The Worst Punishment There Could Ever Be

The Worst Punishment There Could Ever Be 2019-02-23T17:59:04-04:00
You won’t be believed if he does. You’re not an altar boy. That’s the only kind of victim people are willing to believe exists, and often not even that. You’ll start to tell somebody what happened and they’ll say “It’s important to pray for priests” in that warning voice that means you’d better not go on. How “pray for priests” became code for “don’t talk about priests” is something you’ll never understand, but you know it is, the way you know to say “Lord, I am not worthy.” It’s one of those things you absorb from the culture you were raised in. To attack a priest is to attack Christ. Christ is the Way, the Truth and the Life, but telling the truth is considered an attack on Christ. This is a contradiction and it makes no sense. Still, you know the rules.
And if you don’t take the hint, if you do keep talking anyway? God help you. The other members of the laity are not going to be on your side. The whole parish will turn against you. They like the priest. He’s a good man, a man of God. He gave up his whole life to stand at the altar of God and plead forgiveness for your sins. And who are you? God didn’t choose you for this glorious vocation. God made you a lay person with a lesser gift. Gossip is a sin and here you are talking. What other sins have you committed? Did you seduce him? Did you do something to him, to make him touch you? You must have, and here you’re playing the victim. Go to confession, if you can find a priest who’ll have mercy after what you’ve done.
That and worse are some of the things that can happen to you, when you’re a lay person.
And then there are all the other things a priest can do that a lay person can’t, to hurt you, and they’ll never be punished at all. A priest can gossip about you and it’s just iron sharpening iron. A priest can wreck your reputation with the parish and it’s just protecting the people of God. A priest can overlook you at Communion so the whole congregation thinks you’re a heretic, and who will stand up for you?  Who would dare? He’s a priest.
Sometimes, when the priest is berating you in front of everyone, you catch the eyes of people in the congregation– your fellow laymen and women. Some smile triumphantly at you, but some look genuinely sorry. They’re sorry this is being done to you. Maybe it’s been done to them too. They wish they could help if they dared, but they don’t. No one intervenes. They don’t tell the priest to stop, because then he might turn on them next.
Maybe one of your fellow laymen approaches you afterwards, to tell you he’s sorry that happened and that he’ll give you the contact information to write to the diocese about it, but of course he doesn’t. And of course you don’t write. It wouldn’t do any good if you did. You won’t be shielded. You’re not a priest.
These are some of the the other things that can happen to you, when you’re a lay person.
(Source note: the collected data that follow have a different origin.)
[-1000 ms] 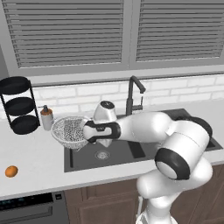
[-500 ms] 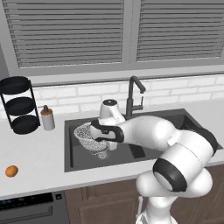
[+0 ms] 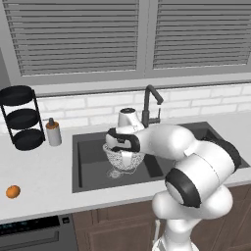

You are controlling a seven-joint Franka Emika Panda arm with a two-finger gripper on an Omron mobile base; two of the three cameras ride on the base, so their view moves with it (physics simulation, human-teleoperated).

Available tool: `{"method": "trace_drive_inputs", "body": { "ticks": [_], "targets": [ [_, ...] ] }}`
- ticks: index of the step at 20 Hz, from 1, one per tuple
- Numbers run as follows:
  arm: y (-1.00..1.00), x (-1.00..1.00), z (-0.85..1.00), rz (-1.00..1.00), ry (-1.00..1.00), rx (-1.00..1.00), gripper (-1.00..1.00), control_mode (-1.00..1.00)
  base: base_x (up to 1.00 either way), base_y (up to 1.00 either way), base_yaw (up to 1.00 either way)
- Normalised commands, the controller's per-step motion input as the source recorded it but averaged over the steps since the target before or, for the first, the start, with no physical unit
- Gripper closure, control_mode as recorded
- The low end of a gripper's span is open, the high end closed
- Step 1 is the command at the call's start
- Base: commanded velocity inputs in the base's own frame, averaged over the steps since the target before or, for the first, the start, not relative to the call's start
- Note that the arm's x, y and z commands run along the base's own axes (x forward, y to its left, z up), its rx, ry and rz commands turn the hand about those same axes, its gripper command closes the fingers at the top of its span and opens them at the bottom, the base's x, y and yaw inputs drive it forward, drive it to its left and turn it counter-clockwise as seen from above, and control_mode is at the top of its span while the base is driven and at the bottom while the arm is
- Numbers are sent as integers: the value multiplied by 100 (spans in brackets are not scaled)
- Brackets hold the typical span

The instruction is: Put the colander in the sink, put the apple, tangerine in the colander, and turn on the sink faucet and pour water over the colander.

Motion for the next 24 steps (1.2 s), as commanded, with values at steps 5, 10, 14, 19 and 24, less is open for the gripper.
{"method": "trace_drive_inputs", "body": {
  "ticks": [5,10,14,19,24],
  "targets": [
    [0,30,-14,-10,0,0,100,-100,0,0,0],
    [-10,8,-37,-1,0,0,100,-100,0,0,0],
    [-20,3,-48,0,0,0,100,-100,0,0,0],
    [-8,7,-38,0,-1,0,100,-100,0,0,0],
    [0,11,-18,0,-9,0,100,-100,0,0,0]
  ]
}}
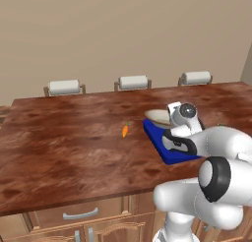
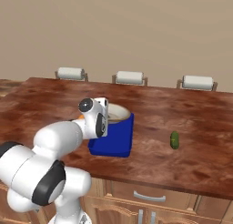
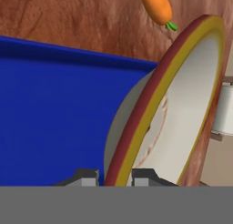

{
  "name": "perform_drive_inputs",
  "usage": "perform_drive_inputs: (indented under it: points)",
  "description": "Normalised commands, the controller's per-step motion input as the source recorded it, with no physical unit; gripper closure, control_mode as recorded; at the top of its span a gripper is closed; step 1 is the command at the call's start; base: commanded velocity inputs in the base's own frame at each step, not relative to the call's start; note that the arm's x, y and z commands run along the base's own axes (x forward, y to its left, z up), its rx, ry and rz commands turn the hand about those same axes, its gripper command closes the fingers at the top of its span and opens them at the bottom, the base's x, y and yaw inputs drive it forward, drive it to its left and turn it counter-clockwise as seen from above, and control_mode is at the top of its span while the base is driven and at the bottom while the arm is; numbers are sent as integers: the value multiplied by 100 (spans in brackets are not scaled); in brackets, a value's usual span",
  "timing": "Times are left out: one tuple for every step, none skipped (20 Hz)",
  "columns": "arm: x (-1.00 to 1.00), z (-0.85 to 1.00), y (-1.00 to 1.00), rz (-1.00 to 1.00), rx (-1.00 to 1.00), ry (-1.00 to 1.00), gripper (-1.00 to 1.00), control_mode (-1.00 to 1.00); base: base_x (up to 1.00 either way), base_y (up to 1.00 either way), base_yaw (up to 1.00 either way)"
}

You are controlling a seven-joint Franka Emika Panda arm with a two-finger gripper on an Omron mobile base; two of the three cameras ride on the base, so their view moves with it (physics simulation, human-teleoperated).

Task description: Place the two vegetables and bowl onto the tray for setting up a vegetable dip station.

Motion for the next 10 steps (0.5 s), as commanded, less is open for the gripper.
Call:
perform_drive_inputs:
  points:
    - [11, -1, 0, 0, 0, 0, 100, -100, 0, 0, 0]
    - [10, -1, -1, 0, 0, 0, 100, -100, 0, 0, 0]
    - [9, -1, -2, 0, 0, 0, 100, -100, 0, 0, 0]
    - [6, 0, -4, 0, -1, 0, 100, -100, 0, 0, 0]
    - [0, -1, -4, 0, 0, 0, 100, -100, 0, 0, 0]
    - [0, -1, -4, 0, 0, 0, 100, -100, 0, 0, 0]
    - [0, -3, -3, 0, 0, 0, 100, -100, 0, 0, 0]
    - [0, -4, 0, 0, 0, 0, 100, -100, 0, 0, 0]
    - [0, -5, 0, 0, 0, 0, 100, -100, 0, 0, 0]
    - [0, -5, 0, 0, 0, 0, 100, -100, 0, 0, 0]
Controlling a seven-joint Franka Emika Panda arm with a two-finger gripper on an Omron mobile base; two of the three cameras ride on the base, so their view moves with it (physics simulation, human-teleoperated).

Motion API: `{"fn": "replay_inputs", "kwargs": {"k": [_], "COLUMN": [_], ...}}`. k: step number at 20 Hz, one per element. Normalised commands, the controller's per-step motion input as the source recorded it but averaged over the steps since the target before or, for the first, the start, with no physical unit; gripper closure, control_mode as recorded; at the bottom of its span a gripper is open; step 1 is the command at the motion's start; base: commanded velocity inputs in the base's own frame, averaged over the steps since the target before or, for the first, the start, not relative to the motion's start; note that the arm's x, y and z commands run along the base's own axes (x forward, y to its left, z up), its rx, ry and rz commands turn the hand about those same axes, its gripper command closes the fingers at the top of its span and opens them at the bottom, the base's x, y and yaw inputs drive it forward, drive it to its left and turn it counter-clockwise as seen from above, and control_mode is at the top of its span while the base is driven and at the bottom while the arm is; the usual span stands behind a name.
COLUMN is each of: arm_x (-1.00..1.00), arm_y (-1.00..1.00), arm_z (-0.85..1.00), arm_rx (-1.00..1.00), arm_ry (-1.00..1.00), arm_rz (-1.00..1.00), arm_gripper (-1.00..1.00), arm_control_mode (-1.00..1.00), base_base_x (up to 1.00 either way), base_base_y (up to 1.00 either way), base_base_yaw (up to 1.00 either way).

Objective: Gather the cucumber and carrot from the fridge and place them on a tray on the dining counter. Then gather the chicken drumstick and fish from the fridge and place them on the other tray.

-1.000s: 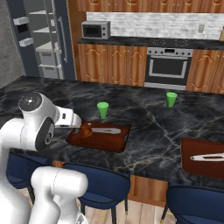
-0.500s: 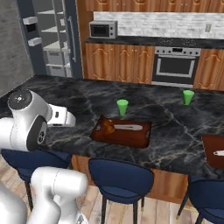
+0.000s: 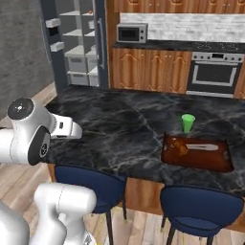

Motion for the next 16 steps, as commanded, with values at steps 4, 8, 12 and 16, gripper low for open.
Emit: {"fn": "replay_inputs", "kwargs": {"k": [4,8,12,16], "arm_x": [0.0,0.0,0.0,0.0], "arm_y": [0.0,0.0,0.0,0.0], "arm_z": [0.0,0.0,0.0,0.0], "arm_rx": [0.0,0.0,0.0,0.0], "arm_ry": [0.0,0.0,0.0,0.0], "arm_rz": [0.0,0.0,0.0,0.0], "arm_gripper": [-1.0,-1.0,-1.0,-1.0], "arm_control_mode": [1.0,1.0,1.0,1.0], "base_base_x": [0.0,0.0,0.0,0.03], "base_base_y": [1.0,1.0,1.0,1.0], "base_base_yaw": [-0.02,-0.02,-0.02,-0.04]}}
Not all priests do that of course. I’ve known some beautiful, saintly priests; most people have. But to never know which kind of priest you’re going to pull out of the mixed bag next, because nobody’s keeping their eye on the priests to make sure they don’t abuse. Only in the rarest of circumstances will there ever be consequences if they abuse in any way, from bullying all the way up to rape. And if they do get punished, so will you, for speaking out.
To not be in persona Christi as the Head. To be in the Body of Christ by virtue of your baptism, but in some other way, at the mercy of that Head. And if the one who is in persona Christi as the Head starts breaking the Body of Christ– not up on the altar as part of the unbloody sacrifice of the Mass; I mean breaking people who are in the Body of Christ and can feel the pain– no one will stop him.
To be that kind of person: a lay person, instead of a priest.
Maybe they’re onto something.
Maybe this is the worst punishment there could ever be– to be a lay person, like us.
And if that’s true, maybe that’s the problem.